Mon cher Victor,
Ce matin, en me levant, je me suis dit que je m'étais privée d'un plaisir tout particulier. Ah oui ? Et lequel ?Très récemment, je t'ai raconté mon
dernier jour à l'école de C. mais j'ai omis un moment tout à fait agréable : le goûter ! Aaaaahh
! Comme dans de nombreuses classes, j'avais choisi de faire un petit goûter pour fêter la fin de l'année avec mes CE2-CM1. Et
au lieu de faire ça dans la classe, nous avons fait cela sur la pelouse de l'école. On avait les verres, les assiettes en carton, les gâteaux, les bonbons, les boissons...

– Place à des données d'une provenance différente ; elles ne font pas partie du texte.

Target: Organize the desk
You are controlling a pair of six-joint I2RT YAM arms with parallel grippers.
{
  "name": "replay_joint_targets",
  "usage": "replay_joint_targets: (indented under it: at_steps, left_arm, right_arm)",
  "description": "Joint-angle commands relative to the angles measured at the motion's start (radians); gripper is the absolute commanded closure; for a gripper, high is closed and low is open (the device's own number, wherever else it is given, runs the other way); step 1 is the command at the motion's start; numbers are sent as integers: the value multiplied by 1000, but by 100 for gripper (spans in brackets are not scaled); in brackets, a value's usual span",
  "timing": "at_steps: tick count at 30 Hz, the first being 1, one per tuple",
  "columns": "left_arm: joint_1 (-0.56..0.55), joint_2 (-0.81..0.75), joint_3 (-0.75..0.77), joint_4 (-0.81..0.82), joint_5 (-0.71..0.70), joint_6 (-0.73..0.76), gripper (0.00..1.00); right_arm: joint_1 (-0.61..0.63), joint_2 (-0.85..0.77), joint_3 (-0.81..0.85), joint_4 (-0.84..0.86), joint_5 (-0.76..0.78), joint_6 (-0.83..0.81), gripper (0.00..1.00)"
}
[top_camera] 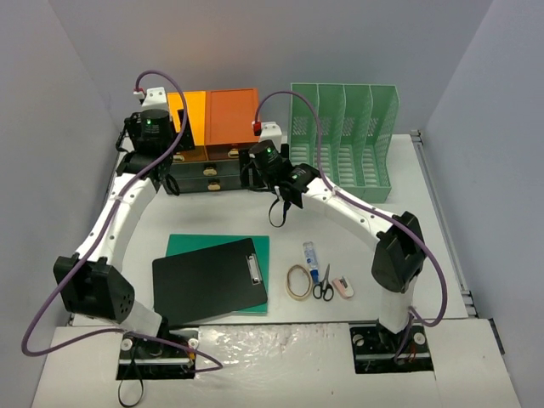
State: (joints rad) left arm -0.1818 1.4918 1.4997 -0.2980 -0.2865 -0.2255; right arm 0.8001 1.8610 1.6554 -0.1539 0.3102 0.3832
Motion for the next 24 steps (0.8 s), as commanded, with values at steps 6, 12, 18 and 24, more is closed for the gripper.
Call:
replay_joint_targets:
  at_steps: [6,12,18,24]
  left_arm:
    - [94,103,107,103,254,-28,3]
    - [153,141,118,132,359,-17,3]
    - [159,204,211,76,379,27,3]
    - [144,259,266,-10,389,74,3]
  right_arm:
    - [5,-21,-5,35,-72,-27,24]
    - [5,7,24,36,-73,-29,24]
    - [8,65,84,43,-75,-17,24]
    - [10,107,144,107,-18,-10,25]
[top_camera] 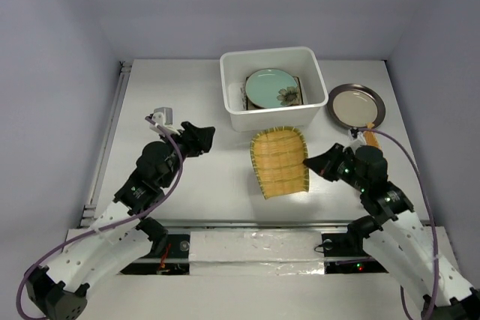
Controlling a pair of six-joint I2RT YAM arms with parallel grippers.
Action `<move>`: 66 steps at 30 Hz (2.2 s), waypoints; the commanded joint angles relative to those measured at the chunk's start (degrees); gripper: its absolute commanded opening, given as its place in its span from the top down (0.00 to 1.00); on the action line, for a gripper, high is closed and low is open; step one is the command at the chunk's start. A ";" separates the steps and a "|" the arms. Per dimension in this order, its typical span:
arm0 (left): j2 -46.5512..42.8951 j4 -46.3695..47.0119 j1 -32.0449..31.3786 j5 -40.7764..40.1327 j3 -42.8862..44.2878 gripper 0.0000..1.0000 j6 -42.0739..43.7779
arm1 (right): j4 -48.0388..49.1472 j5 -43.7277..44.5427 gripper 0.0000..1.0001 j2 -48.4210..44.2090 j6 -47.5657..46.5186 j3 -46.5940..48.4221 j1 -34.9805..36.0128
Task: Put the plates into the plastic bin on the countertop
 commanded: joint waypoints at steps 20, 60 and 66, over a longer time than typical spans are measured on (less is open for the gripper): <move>-2.85 6.40 -4.48 9.03 -12.41 1.00 -6.02 | 14.73 0.84 1.00 52.37 -5.07 55.55 -5.32; 37.40 18.09 -34.72 -5.13 5.41 0.70 -4.79 | 4.62 8.85 0.14 61.89 -13.33 62.78 -7.78; 50.64 20.02 -35.78 -1.62 14.72 0.85 -1.81 | 1.28 9.62 0.38 46.35 -16.23 57.16 -7.78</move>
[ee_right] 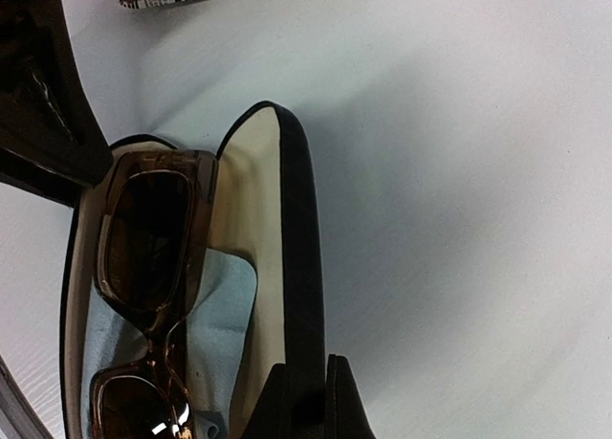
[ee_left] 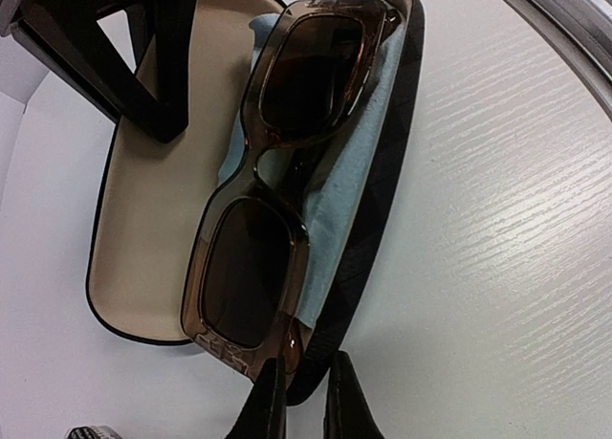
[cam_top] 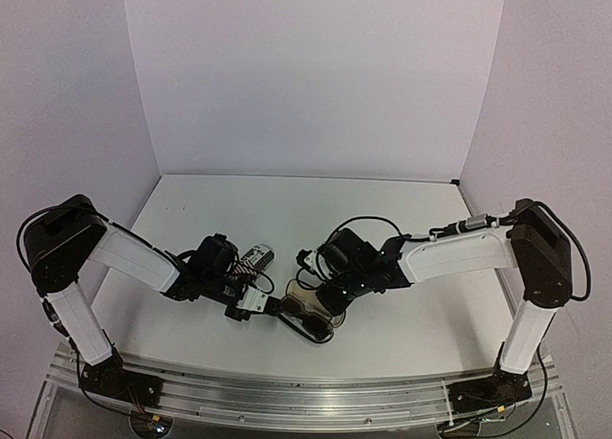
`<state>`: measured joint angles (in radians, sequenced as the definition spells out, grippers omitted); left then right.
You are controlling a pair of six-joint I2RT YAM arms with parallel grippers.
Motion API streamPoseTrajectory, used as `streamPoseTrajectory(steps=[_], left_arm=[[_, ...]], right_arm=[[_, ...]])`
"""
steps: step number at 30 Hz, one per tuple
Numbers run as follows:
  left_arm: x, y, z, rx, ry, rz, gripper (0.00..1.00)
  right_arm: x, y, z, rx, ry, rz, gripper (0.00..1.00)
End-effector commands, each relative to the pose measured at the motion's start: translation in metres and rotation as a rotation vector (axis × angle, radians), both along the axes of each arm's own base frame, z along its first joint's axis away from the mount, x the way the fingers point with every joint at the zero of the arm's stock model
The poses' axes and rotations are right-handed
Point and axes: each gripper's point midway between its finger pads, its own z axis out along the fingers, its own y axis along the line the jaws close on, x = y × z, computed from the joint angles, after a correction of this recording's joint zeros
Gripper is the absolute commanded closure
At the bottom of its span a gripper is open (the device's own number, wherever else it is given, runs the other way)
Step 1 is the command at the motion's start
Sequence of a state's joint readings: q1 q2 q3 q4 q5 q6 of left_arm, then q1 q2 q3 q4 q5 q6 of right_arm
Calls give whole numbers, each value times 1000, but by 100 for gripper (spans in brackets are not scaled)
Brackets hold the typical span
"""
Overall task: Organize the sunglasses
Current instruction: Close the sunglasses case at the center of the board.
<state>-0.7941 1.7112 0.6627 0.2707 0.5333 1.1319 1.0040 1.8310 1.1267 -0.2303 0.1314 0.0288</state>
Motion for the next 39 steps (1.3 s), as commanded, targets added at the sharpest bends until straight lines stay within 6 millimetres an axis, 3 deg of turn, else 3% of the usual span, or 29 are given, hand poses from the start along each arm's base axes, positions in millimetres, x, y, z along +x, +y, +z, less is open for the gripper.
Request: streamPoseTrajectory(steps=[1,13,20,28,39], left_arm=[[4,-13,2,-16,-8,-30,98],[15,-19,5,3,17,6,100],[26,-21,6,-2,1,59,100],[31,-22,8,-13,-4,90,100],[37,-25,14,-29,-3,121,100]], right_arm=[[17,31,31,131,-75,-46,100],[-3,57,51,178,-181,-105,100],[-24,75,68,260,-136,-82,90],[-49,81,58,313,6,-43,77],[-67,75,22,323,124,-60,73]])
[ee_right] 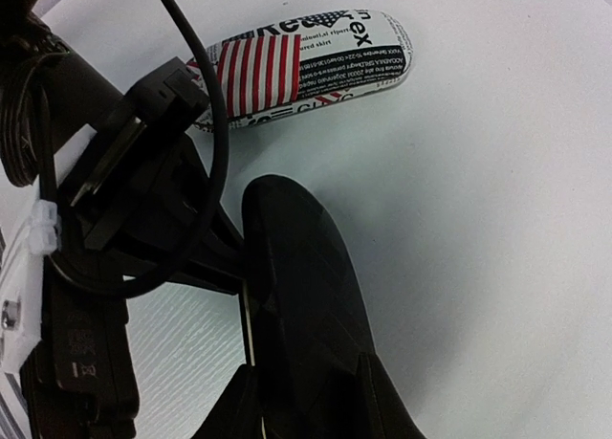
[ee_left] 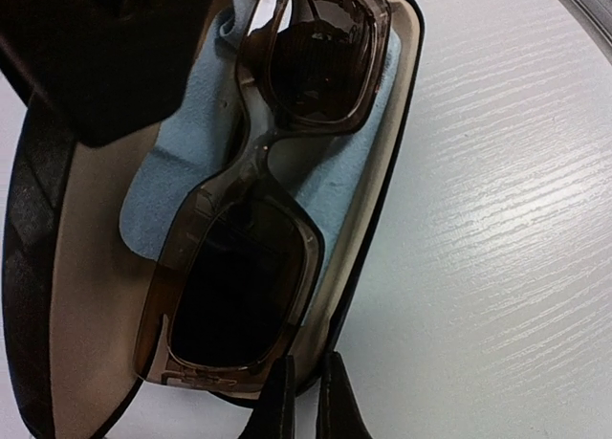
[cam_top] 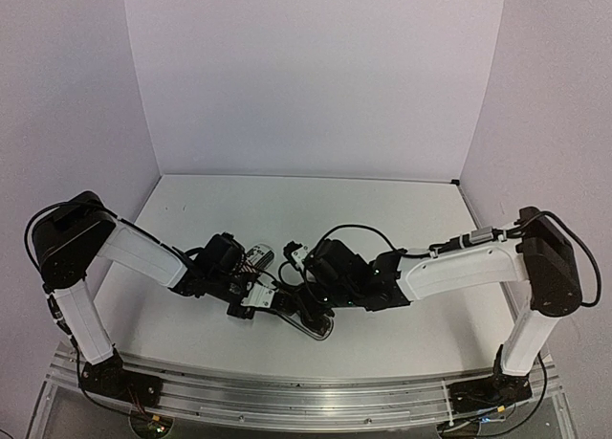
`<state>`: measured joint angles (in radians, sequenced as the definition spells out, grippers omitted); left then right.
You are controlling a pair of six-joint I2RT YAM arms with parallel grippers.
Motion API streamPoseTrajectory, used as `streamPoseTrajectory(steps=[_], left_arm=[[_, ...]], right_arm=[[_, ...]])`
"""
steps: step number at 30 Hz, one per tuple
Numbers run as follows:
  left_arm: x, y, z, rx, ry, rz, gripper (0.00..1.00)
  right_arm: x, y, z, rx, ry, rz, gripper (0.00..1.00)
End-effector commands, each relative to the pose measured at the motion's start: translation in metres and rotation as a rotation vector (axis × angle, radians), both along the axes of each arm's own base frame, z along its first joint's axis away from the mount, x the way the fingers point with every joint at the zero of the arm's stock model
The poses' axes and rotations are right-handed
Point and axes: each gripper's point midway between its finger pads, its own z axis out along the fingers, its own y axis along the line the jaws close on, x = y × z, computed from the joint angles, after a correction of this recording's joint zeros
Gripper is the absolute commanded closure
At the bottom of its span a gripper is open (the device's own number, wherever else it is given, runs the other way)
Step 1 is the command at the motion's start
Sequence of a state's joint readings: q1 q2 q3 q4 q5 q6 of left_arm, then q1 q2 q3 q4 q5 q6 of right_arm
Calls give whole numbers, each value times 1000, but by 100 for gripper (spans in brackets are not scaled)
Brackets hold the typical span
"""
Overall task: Organize the sunglasses
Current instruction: Close the sunglasses case at the center of the board.
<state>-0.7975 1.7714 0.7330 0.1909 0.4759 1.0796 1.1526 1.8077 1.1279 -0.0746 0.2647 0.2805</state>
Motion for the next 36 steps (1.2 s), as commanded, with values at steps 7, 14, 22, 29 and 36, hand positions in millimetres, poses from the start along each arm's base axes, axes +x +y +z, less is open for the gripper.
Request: streamPoseTrajectory(steps=[7,14,22,29,36], left_arm=[[26,-24,31,-103,-66,55,100],[33,-25,33,-111,-70,88,100],[45,-33,49,-152,-59,142,100],[39,-32,55,-152,-38,129,100],[27,-30,66,-144,22,102,100]], right_arm=[[-46,9,-44,89,187,64,73],[-50,-2,-57,72,192,28,67],[-61,-3,-61,69,143,67,63],[-60,-9,-67,51,137,54,63],[-44,-16,-59,64,117,-3,63]])
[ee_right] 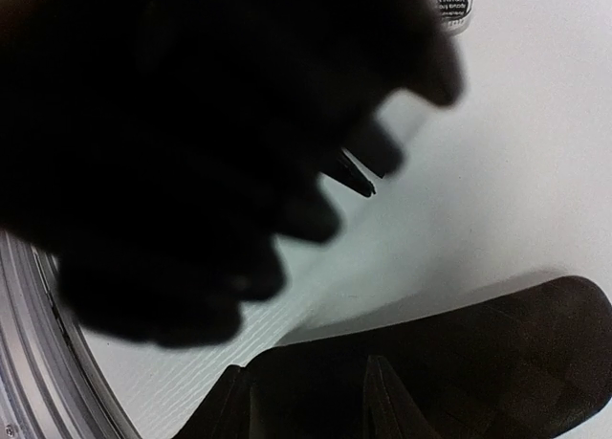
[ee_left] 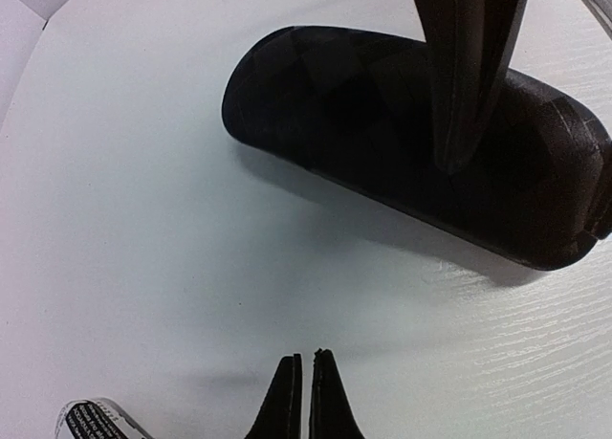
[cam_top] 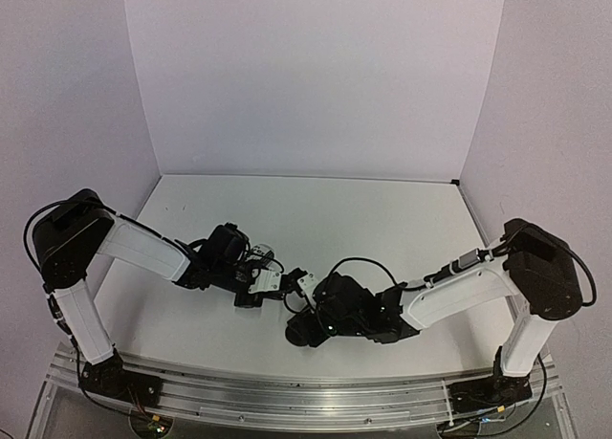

Il faisait beau. Les fourmis venaient chatouiller les pieds des gamins en sandales, d'où des crises d'hystérie collective. Certains étaient de service, prenant leur rôle très au sérieux. J'étais
détendue. Eux aussi. Je sais qu'en théorie, cela n'a rien d'exceptionnel, ce que je raconte là. Beaucoup de maîtres et maîtresses (tous ?) font un goûter pour le dernier jour de classe. J'imagine
que pour moi, c'était différent : mon premier goûter de maîtresse qui s'en va, mon premier départ d'instit' bien accrochée à ses élèves... Ils étaient tous serrés autour de moi, plus ou moins en
rond. J'avais beau leur dire de s'écarter, que nous avions toute la pelouse pour nous tout seuls, ils étaient là, agglutinés autour de moi. Ou... Autour des
bonbons ? Oui, peut être... Vas-y, casse moi mon rêve, Victor ! Bref. On était bien. On a parlé de tout et de rien. J'ai fait des plaisanteries. J'étais légère. Eux aussi. J'étais
légère et heureuse, heureuse de partager ce moment avec eux, avec eux tous.
Nous nous sommes empiffrés de gâteaux et de bonbons, nous avons beaucoup ri. J'ai encore en tête leurs bouilles pleines de chocolat, leurs rires étouffés par le Coca-Cola, leur joie de vivre. Et
puis il a fallu rentrer et faire les cartables, pour la dernière fois. Bonjour tristesse. Les remercier pour cette année passée avec eux, parce que je pense sincèrement que l'enrichissement va
dans les deux sens. Ils m'auront beaucoup aidée, tous, à me faire rire quand j'avais envie de pleurer, dans les moments de doute. Ils n'en ont pas conscience, bien sûr, mais ils ont été mes
tout premiers élèves, tous ces loulous... J'ai donné mon adresse à ceux qui la voulaient, c'est à dire qu'ils se sont tous précipités sur le papier de brouillon pour l'écrire, promettant que
"Maîîîîtreeeeesse, je vais vous envoyer une carte de mes vacaaaaaaaances !". Sourire. Et puis il arrive un moment où il faut se dire au revoir. J'ai embrassé les plus demandeurs, caressé la tête
des plus pudiques. Ils sont tous sortis. Derniers roulis des cartables, éclats de rire qui chantent. "C'est les vacaaaaaaaaaaaances !". Et puis il y avait ces mamans à la sortie, venues me
remercier et me saluer. Me souhaiter bon courage pour cette nouvelle aventure brigadesque. "Vous lui avez beaucoup apporté, vous savez... Merci.". J'accepte les bouquets. J'ai l'impression
d'avoir gagné le Tour de France ou je ne sais quelle compétition fleurie. Et puis plus personne. Le vide de la classe, les affiches à décrocher, mes affaires à rassembler. Blues. Inéluctable.
Mais ce n'est pas ça que je retiendrai. Au fond, les cartables qui s'éloignent, les casiers vides, la classe nue, c'est triste à pleurer, et je veux garder leurs sourires édentés, leurs
visages barbouillés, leurs gargouillis de Coca-Cola... Oui, vraiment, c'était bien, ce goûter sur l'herbe.